Wkt8 commented 3 years ago

@ami-day does this not need to be wrangled to SCEA?

Wkt8 commented 3 years ago

This also needs an update to file_source in order to be indexed and displayed as having matrix files in the Data Portal (other components use file_source as the field to do this).

ami-day commented 3 years ago

@ami-day does this not need to be wrangled to SCEA?

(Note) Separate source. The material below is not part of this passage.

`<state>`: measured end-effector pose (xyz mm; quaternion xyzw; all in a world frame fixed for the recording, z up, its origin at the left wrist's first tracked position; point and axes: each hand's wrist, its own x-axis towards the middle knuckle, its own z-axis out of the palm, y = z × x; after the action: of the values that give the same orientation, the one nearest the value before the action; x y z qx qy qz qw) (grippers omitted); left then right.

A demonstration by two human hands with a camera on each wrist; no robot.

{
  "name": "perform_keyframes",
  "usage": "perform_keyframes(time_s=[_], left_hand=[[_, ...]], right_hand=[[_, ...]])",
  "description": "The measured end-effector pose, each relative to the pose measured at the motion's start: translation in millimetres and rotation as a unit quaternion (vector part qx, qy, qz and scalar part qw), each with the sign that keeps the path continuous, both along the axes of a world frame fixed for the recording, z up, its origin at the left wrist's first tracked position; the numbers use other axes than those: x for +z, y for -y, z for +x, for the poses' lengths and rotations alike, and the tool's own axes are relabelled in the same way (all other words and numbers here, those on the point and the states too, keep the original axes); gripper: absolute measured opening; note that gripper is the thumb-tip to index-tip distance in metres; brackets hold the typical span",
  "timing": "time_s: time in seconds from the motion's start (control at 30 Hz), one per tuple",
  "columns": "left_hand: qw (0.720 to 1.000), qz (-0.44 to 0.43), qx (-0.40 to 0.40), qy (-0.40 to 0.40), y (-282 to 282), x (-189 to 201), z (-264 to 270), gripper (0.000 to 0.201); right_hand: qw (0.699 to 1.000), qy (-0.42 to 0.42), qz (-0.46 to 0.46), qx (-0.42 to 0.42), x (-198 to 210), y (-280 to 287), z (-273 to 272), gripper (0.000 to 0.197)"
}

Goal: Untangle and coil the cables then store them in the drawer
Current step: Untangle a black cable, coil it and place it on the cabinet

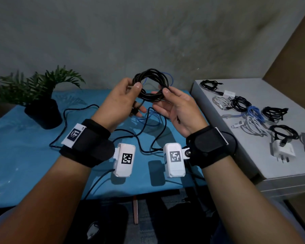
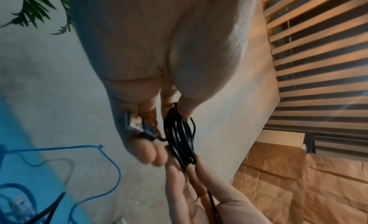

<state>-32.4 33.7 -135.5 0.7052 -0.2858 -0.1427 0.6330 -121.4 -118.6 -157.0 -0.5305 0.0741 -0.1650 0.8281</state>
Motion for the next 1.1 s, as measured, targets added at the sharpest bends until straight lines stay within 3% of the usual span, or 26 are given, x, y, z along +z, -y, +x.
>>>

I think this is unsuitable for SCEA because there are just 2 samples that are sequenced and they are both IL-10+ CD4+ T-cells from healthy PBMCs. In their guidelines they say they expect at least 3 replicate samples although some exceptions can be made for e.g. rare tissue samples or other novel sample types. I think because the cells are from healthy PBMCs and blood is a commonly used biomaterial for scRNA-Seq it does not suit their criteria.

ami-day commented 3 years ago

This also needs an update to file_source in order to be indexed and displayed as having matrix files in the Data Portal (other components use file_source as the field to do this).

I will try this now! I had added the file source, but when I add it using an allowed value, the project metadata would not validate, which I believe is a problem with validation in ingest. So I removed it in order to validate the project.

ami-day commented 3 years ago

@Wkt8 I have made the update and it says it is valid now, so will re-submit the metadata only.